Un recours illégal et abusif à l'isolement et à la contention dans les services psychiatrie du CHU de Saint-Etienne, c'est ce que dénonce, entre autres, le 1er mars 2018, Adeline Hazan, la Contrôleure générale des lieux de privation de liberté, après sa visite de l'établissement en janvier 2018. Dans son rapport, elle constate des traitements qualifiés « d'inhumains ou dégradants » au sens de l'article 3 de la Convention européenne des droits de l'homme.
Ni se laver ni se changer
Parmi les patients en attente de soins psychiatriques présents dans les couloirs des urgences, sept s'y trouvent depuis quinze heures à sept jours, cinq étant présents depuis plus de trois jours. Ils n'ont pu ni se laver, ni se changer, ni avoir accès à leur téléphone portable. Trois d'entre eux doivent utiliser un urinal posé le long de leur jambe sur le brancard au-dessus du drap. Or aucun de ces patients ne présente d'état d'agitation, certains demandant juste à pouvoir être détachés, sans véhémence, dans une forme de résignation et d'acceptation. Face à ces constats, la loi l'autorisant à saisir le gouvernement en cas d'urgence, Adeline Hazan exige l'arrêt immédiat de ces atteintes aux droits des personnes.
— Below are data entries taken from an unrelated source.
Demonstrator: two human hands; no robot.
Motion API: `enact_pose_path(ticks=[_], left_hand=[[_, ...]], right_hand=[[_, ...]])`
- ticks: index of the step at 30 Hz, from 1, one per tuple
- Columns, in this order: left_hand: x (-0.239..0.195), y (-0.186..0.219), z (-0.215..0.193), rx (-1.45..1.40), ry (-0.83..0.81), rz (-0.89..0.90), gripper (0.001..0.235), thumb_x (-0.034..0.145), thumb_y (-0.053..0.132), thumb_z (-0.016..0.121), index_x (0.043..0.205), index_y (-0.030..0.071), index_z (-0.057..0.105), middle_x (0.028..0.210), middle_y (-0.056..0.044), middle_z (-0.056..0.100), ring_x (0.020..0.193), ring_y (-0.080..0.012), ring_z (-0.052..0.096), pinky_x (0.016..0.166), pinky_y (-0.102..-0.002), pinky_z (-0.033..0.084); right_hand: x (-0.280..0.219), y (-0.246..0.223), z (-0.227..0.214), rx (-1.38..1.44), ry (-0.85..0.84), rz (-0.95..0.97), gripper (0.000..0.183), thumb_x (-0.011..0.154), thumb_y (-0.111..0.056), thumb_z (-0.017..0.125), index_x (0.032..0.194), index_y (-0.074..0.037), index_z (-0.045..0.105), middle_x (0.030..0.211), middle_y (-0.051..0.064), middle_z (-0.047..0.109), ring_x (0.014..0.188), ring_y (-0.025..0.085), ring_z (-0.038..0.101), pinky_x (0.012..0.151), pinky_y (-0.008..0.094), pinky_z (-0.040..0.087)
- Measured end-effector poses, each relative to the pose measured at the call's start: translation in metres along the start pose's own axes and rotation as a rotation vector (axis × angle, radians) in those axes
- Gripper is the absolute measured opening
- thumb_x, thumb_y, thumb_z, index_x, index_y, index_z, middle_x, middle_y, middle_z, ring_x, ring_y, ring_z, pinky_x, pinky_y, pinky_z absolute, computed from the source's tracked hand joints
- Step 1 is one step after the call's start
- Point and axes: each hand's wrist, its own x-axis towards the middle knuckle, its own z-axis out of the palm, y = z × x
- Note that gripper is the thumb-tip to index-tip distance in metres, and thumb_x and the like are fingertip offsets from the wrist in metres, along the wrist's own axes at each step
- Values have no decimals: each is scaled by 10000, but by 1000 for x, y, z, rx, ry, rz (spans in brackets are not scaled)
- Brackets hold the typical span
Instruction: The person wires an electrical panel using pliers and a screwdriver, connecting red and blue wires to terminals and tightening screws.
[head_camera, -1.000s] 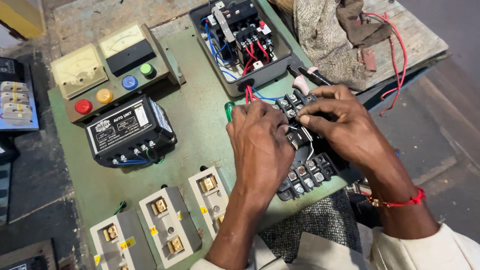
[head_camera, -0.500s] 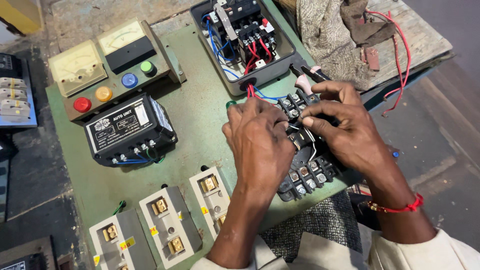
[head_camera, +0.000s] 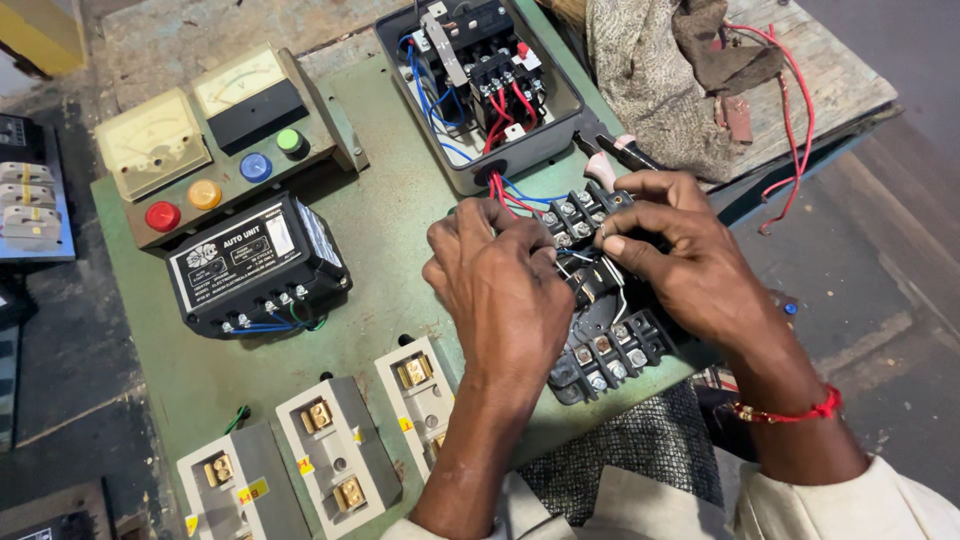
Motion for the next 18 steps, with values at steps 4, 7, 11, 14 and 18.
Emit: enact_pose_path(ticks=[4, 7, 11, 14, 18], left_hand=[[1, 0, 1, 15, 16, 38, 184, 724, 53, 738, 898, 86, 789, 1138, -118, 589, 1174, -337, 479, 995, -518, 329], [0, -1, 2, -8, -7, 61, 172, 727, 50, 731, 889, 80, 781, 1152, -126, 588, 1181, -347, 475, 1002, -526, 326], [-1, -2, 4, -35, -29, 91, 155, 736, 43, 708, 874, 78, 769, 1171, -146, 577, 1191, -364, 468, 985, -530, 327], [-1, -2, 4, -46, -46, 102, 167, 735, 32, 681, 870, 83, 766, 1163, -125, 594, 1189, -355, 477, 1003, -523, 334], [-1, -1, 3, -33, -69, 99, 193, 716, 24, 670, 872, 87, 765, 1169, -129, 590, 1188, -355, 478, 1014, -523, 332]], right_hand=[[1, 1, 1, 2, 5, 32, 163, 872, -140, 776, 1019, -71, 770, 1355, 90, 576, 1296, 231, 512, 1068, 350, 410], [-3, 2, 3, -53, 55, 26, 181, 854, -152, 789, 1011, -63, 774, 1315, 100, 597, 1251, 233, 541, 1012, 346, 437], [-5, 3, 3, -144, 90, -24, 155, 873, -133, 789, 997, -39, 783, 1282, 126, 631, 1250, 262, 546, 1025, 370, 430], [-6, 3, 3, -141, 94, -10, 148, 866, -129, 791, 986, -42, 780, 1265, 125, 635, 1239, 256, 559, 1016, 370, 446], [-7, 3, 4, -101, 103, 0, 166, 866, -131, 779, 1013, -54, 777, 1263, 113, 635, 1236, 239, 563, 996, 358, 464]])
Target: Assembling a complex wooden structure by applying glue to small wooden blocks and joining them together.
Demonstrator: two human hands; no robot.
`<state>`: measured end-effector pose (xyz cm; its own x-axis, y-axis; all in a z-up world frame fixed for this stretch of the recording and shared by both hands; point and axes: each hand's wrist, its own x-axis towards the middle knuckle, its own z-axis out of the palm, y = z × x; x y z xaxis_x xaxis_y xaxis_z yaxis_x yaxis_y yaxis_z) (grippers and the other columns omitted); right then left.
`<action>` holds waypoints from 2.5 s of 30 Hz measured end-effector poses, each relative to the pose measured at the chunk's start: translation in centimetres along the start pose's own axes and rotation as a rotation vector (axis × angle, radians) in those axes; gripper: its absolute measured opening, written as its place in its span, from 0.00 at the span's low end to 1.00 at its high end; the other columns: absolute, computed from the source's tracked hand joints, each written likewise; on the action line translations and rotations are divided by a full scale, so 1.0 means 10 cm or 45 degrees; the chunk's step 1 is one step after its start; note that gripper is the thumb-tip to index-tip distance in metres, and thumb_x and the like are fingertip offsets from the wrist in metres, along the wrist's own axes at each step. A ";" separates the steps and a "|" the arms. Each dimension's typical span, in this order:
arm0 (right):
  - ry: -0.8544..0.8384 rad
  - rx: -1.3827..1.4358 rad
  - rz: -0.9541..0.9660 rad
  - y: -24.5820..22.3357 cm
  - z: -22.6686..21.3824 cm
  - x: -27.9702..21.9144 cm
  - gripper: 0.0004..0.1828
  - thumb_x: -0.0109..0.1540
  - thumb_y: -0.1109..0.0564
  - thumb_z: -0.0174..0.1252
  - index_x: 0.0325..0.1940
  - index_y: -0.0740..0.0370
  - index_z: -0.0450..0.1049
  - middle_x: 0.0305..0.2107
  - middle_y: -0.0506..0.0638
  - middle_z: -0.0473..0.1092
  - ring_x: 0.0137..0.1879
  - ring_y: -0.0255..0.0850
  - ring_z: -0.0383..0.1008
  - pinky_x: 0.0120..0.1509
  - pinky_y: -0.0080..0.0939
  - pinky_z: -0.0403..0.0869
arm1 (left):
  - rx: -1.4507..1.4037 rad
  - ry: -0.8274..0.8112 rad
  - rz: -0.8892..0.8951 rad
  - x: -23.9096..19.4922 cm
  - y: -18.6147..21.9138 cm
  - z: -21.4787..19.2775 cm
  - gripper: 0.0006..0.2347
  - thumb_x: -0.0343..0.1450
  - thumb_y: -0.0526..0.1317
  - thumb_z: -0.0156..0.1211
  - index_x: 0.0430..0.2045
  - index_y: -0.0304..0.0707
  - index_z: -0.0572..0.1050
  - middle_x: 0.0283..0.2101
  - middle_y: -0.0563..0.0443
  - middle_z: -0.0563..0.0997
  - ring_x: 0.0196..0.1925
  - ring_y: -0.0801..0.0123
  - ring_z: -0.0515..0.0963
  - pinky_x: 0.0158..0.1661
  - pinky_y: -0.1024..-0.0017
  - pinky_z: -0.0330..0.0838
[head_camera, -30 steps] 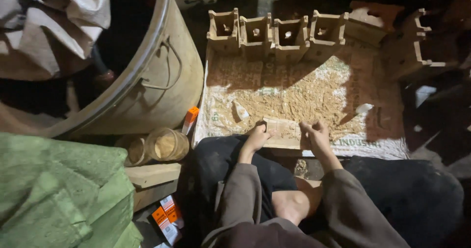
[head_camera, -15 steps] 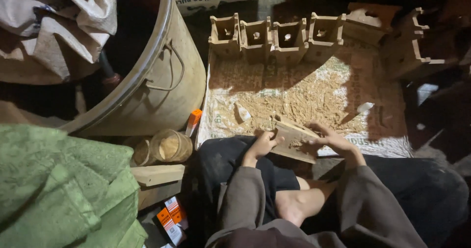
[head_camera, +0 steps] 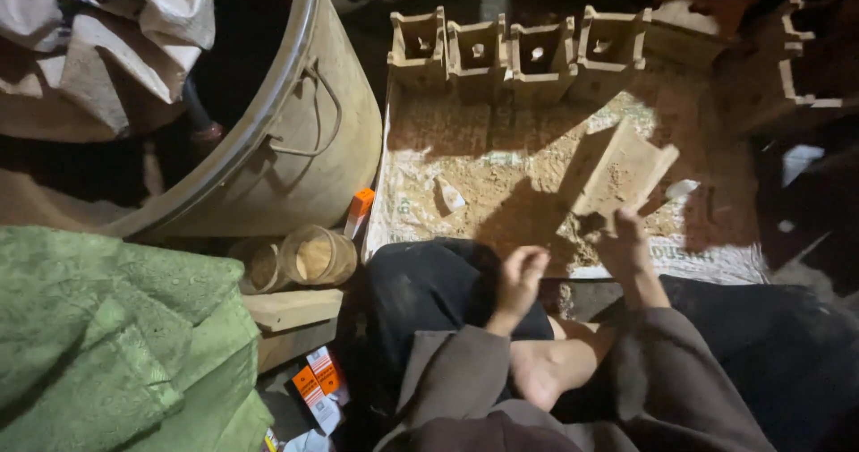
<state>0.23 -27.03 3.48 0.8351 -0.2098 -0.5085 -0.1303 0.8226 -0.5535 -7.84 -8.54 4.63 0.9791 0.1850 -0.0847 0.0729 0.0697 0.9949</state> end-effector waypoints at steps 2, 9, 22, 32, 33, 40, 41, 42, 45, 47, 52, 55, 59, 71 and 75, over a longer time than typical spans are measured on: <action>-0.061 -0.431 0.117 0.29 -0.30 0.19 0.13 0.58 0.40 0.64 0.45 0.37 0.74 0.34 0.33 0.74 0.35 0.29 0.70 0.39 0.31 0.69 | -0.047 -0.097 -0.104 -0.07 -0.08 0.27 0.15 0.73 0.47 0.63 0.52 0.46 0.77 0.49 0.49 0.82 0.52 0.64 0.81 0.52 0.69 0.73; -0.528 -0.535 -0.022 0.40 0.60 -0.77 0.29 0.53 0.68 0.62 0.59 0.62 0.72 0.44 0.58 0.76 0.45 0.47 0.77 0.51 0.53 0.76 | 0.007 0.139 -0.366 0.14 -0.28 0.25 0.22 0.76 0.61 0.54 0.45 0.38 0.75 0.51 0.35 0.79 0.53 0.51 0.79 0.55 0.62 0.71; -1.253 -2.831 -1.047 -0.25 -1.03 0.37 0.22 0.50 0.58 0.65 0.49 0.57 0.74 0.49 0.52 0.66 0.45 0.58 0.76 0.35 0.51 0.82 | -0.292 0.235 -0.121 0.65 -0.52 -0.55 0.16 0.75 0.51 0.58 0.33 0.34 0.75 0.39 0.47 0.76 0.47 0.68 0.74 0.57 0.65 0.64; -1.228 -2.832 -1.241 -0.16 -1.01 0.30 0.15 0.50 0.60 0.60 0.41 0.57 0.74 0.29 0.50 0.67 0.41 0.50 0.74 0.35 0.42 0.76 | -0.334 0.071 0.067 0.77 -1.30 -0.56 0.19 0.80 0.53 0.43 0.35 0.37 0.78 0.41 0.54 0.76 0.46 0.70 0.75 0.57 0.68 0.67; -1.228 -2.836 -1.242 -0.14 -0.96 0.25 0.15 0.50 0.60 0.60 0.41 0.57 0.74 0.29 0.50 0.67 0.41 0.50 0.74 0.35 0.42 0.76 | -0.338 0.071 0.067 0.72 -1.00 -0.53 0.19 0.80 0.53 0.43 0.35 0.37 0.78 0.41 0.54 0.76 0.46 0.70 0.75 0.57 0.68 0.67; -0.208 -2.271 -1.417 -0.22 -0.43 0.16 0.13 0.64 0.56 0.69 0.47 0.49 0.72 0.30 0.48 0.76 0.40 0.54 0.78 0.54 0.52 0.74 | -0.167 -0.023 0.129 0.72 -0.36 -0.39 0.20 0.80 0.54 0.41 0.21 0.45 0.66 0.27 0.58 0.67 0.33 0.69 0.70 0.46 0.72 0.64; -0.182 -2.092 -1.750 -0.22 -0.39 0.19 0.12 0.64 0.57 0.75 0.39 0.46 0.75 0.30 0.41 0.75 0.39 0.43 0.77 0.55 0.41 0.74 | -0.169 -0.028 0.114 0.71 -0.40 -0.38 0.20 0.80 0.54 0.40 0.21 0.45 0.66 0.27 0.57 0.68 0.34 0.67 0.70 0.46 0.71 0.63; -0.176 -2.096 -1.738 -0.08 -0.39 0.22 0.12 0.64 0.57 0.75 0.39 0.46 0.75 0.30 0.41 0.75 0.39 0.43 0.77 0.55 0.41 0.74 | -0.163 -0.033 0.104 0.69 -0.29 -0.39 0.20 0.80 0.54 0.40 0.21 0.45 0.66 0.27 0.57 0.68 0.34 0.67 0.70 0.46 0.71 0.63; -0.403 -1.905 -1.743 0.29 -0.21 0.15 0.11 0.61 0.61 0.72 0.38 0.43 0.80 0.30 0.38 0.77 0.36 0.40 0.77 0.51 0.40 0.73 | -0.147 -0.040 0.089 0.69 -0.10 -0.37 0.20 0.81 0.54 0.38 0.19 0.49 0.64 0.27 0.60 0.66 0.32 0.71 0.68 0.45 0.74 0.64; -0.678 -1.774 -1.725 0.52 0.13 -0.14 0.09 0.57 0.65 0.68 0.35 0.51 0.81 0.22 0.49 0.73 0.28 0.51 0.74 0.41 0.47 0.73 | -0.152 -0.010 0.099 0.72 -0.20 -0.39 0.19 0.81 0.53 0.40 0.20 0.49 0.64 0.27 0.62 0.65 0.32 0.74 0.67 0.44 0.76 0.62; -0.876 -1.722 -1.784 0.51 0.43 -0.41 0.06 0.58 0.62 0.68 0.37 0.54 0.80 0.16 0.48 0.66 0.20 0.48 0.69 0.31 0.43 0.71 | -0.135 -0.057 0.056 0.88 -1.60 -0.41 0.26 0.81 0.56 0.36 0.58 0.28 0.68 0.61 0.35 0.70 0.64 0.53 0.68 0.67 0.54 0.53; -0.897 -1.746 -1.848 0.50 0.51 -0.46 0.05 0.58 0.61 0.68 0.37 0.56 0.79 0.14 0.49 0.66 0.18 0.47 0.68 0.28 0.42 0.71 | -0.115 -0.043 0.069 0.86 -1.58 -0.41 0.27 0.81 0.56 0.37 0.61 0.28 0.67 0.61 0.37 0.68 0.63 0.55 0.67 0.67 0.52 0.52; -1.034 -1.738 -1.911 0.40 0.82 -0.65 0.03 0.62 0.65 0.62 0.38 0.62 0.79 0.15 0.53 0.69 0.17 0.47 0.68 0.26 0.40 0.70 | -0.074 -0.086 0.115 0.80 -0.74 -0.44 0.24 0.81 0.56 0.33 0.32 0.36 0.73 0.33 0.49 0.73 0.42 0.64 0.71 0.50 0.64 0.65; -0.865 -2.235 -1.141 0.42 0.12 0.28 0.33 0.49 0.56 0.74 0.58 0.56 0.75 0.29 0.59 0.75 0.41 0.61 0.77 0.47 0.61 0.72 | -0.032 -0.130 0.035 0.87 -0.63 -0.55 0.27 0.79 0.65 0.28 0.20 0.49 0.64 0.24 0.61 0.64 0.26 0.74 0.66 0.31 0.76 0.61; -1.159 -1.924 -1.108 -0.05 0.89 -0.13 0.39 0.59 0.49 0.66 0.71 0.65 0.65 0.64 0.68 0.66 0.69 0.69 0.63 0.69 0.67 0.61 | 0.029 -0.134 0.003 0.84 -0.65 -0.55 0.28 0.78 0.66 0.29 0.24 0.45 0.67 0.27 0.54 0.65 0.30 0.67 0.68 0.36 0.71 0.63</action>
<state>3.95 -22.47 10.28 0.8297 0.4531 0.3260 0.5367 -0.4870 -0.6891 -1.16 -2.01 -2.89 0.9937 0.0814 -0.0772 0.0736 0.0471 0.9962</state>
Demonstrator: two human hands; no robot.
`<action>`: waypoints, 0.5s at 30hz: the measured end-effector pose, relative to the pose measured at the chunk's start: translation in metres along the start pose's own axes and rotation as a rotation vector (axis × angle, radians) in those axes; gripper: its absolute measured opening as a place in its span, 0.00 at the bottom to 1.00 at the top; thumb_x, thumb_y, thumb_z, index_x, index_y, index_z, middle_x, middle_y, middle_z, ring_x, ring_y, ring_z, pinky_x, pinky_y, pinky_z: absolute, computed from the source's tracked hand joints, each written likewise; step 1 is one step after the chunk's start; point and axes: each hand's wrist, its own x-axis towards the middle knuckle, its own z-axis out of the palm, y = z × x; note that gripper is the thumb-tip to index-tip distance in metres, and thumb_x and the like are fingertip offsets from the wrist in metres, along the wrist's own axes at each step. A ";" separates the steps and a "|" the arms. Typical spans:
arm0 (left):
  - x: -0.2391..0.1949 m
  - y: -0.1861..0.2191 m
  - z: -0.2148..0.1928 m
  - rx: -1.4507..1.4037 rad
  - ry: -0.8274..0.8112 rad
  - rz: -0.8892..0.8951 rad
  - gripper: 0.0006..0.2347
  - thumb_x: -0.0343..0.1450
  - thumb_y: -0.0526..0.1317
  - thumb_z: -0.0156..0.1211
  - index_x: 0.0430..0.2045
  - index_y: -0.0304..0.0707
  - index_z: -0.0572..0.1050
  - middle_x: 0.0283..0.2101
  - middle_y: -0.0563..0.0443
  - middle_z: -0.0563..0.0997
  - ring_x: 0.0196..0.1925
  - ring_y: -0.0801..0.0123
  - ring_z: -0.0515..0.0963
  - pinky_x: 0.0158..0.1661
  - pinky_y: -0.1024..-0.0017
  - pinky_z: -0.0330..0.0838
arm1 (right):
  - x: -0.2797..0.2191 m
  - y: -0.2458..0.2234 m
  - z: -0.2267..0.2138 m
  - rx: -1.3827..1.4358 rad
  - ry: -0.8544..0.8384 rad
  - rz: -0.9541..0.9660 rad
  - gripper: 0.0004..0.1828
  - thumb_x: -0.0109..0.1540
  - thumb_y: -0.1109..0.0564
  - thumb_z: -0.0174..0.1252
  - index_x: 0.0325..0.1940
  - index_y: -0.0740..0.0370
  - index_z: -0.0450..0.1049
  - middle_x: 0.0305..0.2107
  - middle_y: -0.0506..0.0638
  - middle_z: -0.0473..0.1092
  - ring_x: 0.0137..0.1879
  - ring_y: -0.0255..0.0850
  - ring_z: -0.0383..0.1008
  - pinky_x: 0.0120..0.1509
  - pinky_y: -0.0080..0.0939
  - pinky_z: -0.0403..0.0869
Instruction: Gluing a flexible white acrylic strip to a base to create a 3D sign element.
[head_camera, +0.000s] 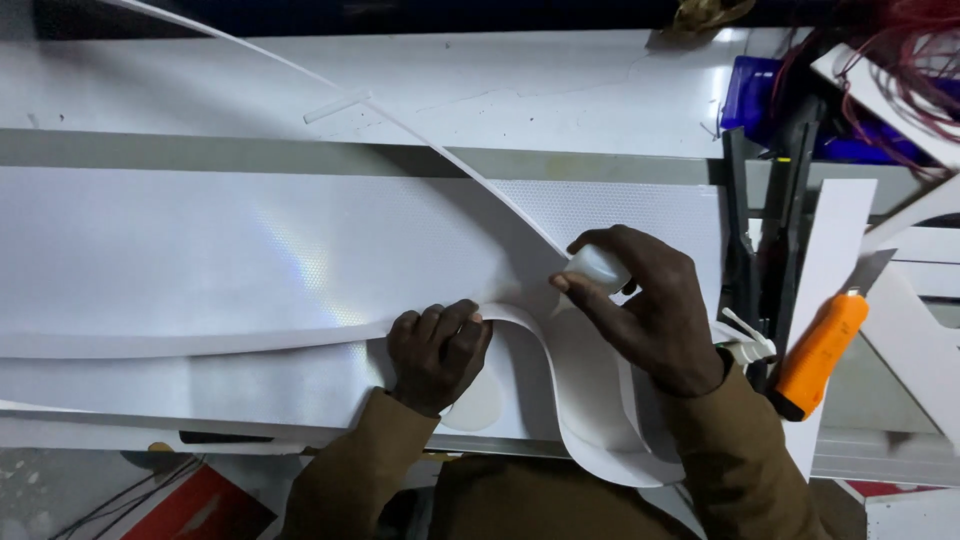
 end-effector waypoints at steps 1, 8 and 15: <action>0.000 -0.001 0.001 0.006 0.017 0.007 0.15 0.73 0.39 0.70 0.53 0.48 0.76 0.40 0.54 0.88 0.32 0.66 0.83 0.38 0.65 0.69 | -0.001 0.006 -0.006 -0.005 0.007 -0.017 0.15 0.66 0.55 0.76 0.50 0.67 0.83 0.28 0.62 0.78 0.30 0.59 0.79 0.34 0.52 0.77; 0.000 -0.003 0.006 0.060 0.028 0.031 0.17 0.70 0.40 0.75 0.50 0.49 0.74 0.34 0.56 0.85 0.28 0.68 0.82 0.34 0.67 0.70 | -0.002 0.020 -0.022 0.506 0.339 0.120 0.28 0.70 0.60 0.72 0.58 0.59 0.56 0.55 0.59 0.68 0.52 0.50 0.82 0.52 0.46 0.88; 0.011 -0.004 0.004 0.093 0.071 0.043 0.17 0.69 0.41 0.76 0.47 0.50 0.73 0.31 0.58 0.82 0.24 0.71 0.79 0.31 0.69 0.69 | 0.002 0.044 -0.024 0.214 0.398 -0.047 0.27 0.75 0.51 0.70 0.70 0.69 0.68 0.55 0.58 0.66 0.59 0.54 0.83 0.67 0.61 0.85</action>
Cette « affaire » survient quelques jours après que le gouvernement a installé (le 19 février 2018) une commission chargée de faire des propositions pour prévenir la maltraitance des personnes âgées ou handicapées (article en lien ci-dessous).
Un malaise structurel
Deux ans auparavant, l'Unafam (association de personnes avec un handicap psychique) avait déjà dénoncé de telles pratiques jugées « indignes » dans un autre établissement. Le cas Saint-Étienne n'est donc pas isolé et témoigne des problèmes structurels qui affectent la psychiatrie. L'orientation donnée par l'article 72 de la loi du 26 janvier 2016, visant à une réduction des pratiques d'isolement et de contention, tarde à être mise en œuvre dans les établissements, en dépit des recommandations de bonne pratique de la Haute autorité de santé (HAS) et des instructions ministérielles. « Il est inadmissible que la loi ne soit pas respectée, s'indigne l'Unafam. Des patients admis en soins sans consentement sont, parfois dès leur arrivée, placés en isolement, voire sous contention, sans justification clinique réelle, ajoutant de la souffrance psychique à celle qui les a conduits à l'hôpital. Et il y aurait beaucoup à dire sur les conditions matérielles de l'isolement, dans des chambres d'isolement délabrées, où les patients doivent faire leurs besoins dans un seau hygiénique. » Selon l'association, « les établissements et les équipes doivent veiller au respect de la dignité des personnes et celui de leurs droits fondamentaux. »
Une image désastreuse
L'image de la psychiatrie, que de telles pratiques renvoient, est jugée « désastreuse » par l'association et joue certainement un rôle dissuasif qui ne peut que retarder l'entrée dans un parcours de soins de personnes en souffrance psychique. On se souvient de deux récentes polémiques médiatiques autour de la bande annonce de Touche pas à mon poste (sur C8) en septembre 2016 et du jeu « Psychiatric hospital » de Fort Boyard (France 2)en juin 2017 qui avaient offensé les associations dédiées proposant une image stéréotypée (notamment via l'usage d'une camisole de force et d'une pièce capitonnée) et archaïque de la psychiatrie dans des programmes à fort impact sur les jeunes téléspectateurs (articles en lien ci-dessous).